Ezatullah puts me in contact with Samad Abdul, a 27-year-old man also from Pakistan. Samad agrees to write a piece for me to share.

Days are like years.
Nights are like not ending.
Life is complicated.

We are dead inside. Our bodies are so lazy to move. Our dreams have been taken. Our hopes have been taken. The only thing we have is just breathing and still being alive.

My happiness was taken, my hope was taken, I was locked up. I live in the tents under hot sun.

The locals actually don’t want us to live in their community but the Australian government is forcing to send us into the community where our lives are not safe…plenty of refugees have been attacked, beaten badly and robbed by locals but unfortunately the police couldn’t arrest anyone. We are scared to live in the community.

We really are scared of PNG defence.

We really are scared of locals in the community.

Samad’s writing is painful to read. I can’t imagine how it feels to have to write it, to have to defend his own humanity.

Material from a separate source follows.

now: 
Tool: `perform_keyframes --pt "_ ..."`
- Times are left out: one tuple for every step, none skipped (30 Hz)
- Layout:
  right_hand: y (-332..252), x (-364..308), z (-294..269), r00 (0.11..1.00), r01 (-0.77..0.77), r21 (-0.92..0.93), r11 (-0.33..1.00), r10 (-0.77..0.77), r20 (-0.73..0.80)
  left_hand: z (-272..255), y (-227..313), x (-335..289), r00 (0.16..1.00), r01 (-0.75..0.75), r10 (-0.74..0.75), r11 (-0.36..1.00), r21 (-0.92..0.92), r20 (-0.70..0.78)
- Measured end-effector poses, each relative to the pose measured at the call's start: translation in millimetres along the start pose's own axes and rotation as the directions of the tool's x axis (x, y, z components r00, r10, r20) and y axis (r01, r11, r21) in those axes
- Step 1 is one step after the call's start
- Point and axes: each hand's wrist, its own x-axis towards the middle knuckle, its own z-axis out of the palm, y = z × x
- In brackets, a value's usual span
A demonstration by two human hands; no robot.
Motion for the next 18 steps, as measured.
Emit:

When Samad and I speak, I mention that I had some very frustrating and unsatisfactory responses from politicians and advisors in response to my concerns.

“Politicians are just horrible,” Samad says. “I really hope the change will come soon.”

The one politician he seems to respect is Senator Nick McKim, who has visited Manus Island three times, and just returned to Australia after his most recent visit last week. Samad tells me that McKim “was here in Manus for a couple of days” and that he came inside with an ABC news camera man. “He raised the issue to the whole world,” he said. “He has done a great job.”

In the last few days, I have become increasingly concerned by Samad’s tweets.

What You Can Do

Even though Ezatullah and Samad’s words speak for themselves, I think it is important for people all around the world to speak up, too. As well as speaking up, though, people can donate funds. I checked with the refugees currently on Manus and was told that it would be incredibly helpful if people could donate to Gifts for Manus & Nauru. The men have already benefited from the donations, mainly in the form of accessing funds for food and access to phone credit. Without the latter, I would not have been able to contact them.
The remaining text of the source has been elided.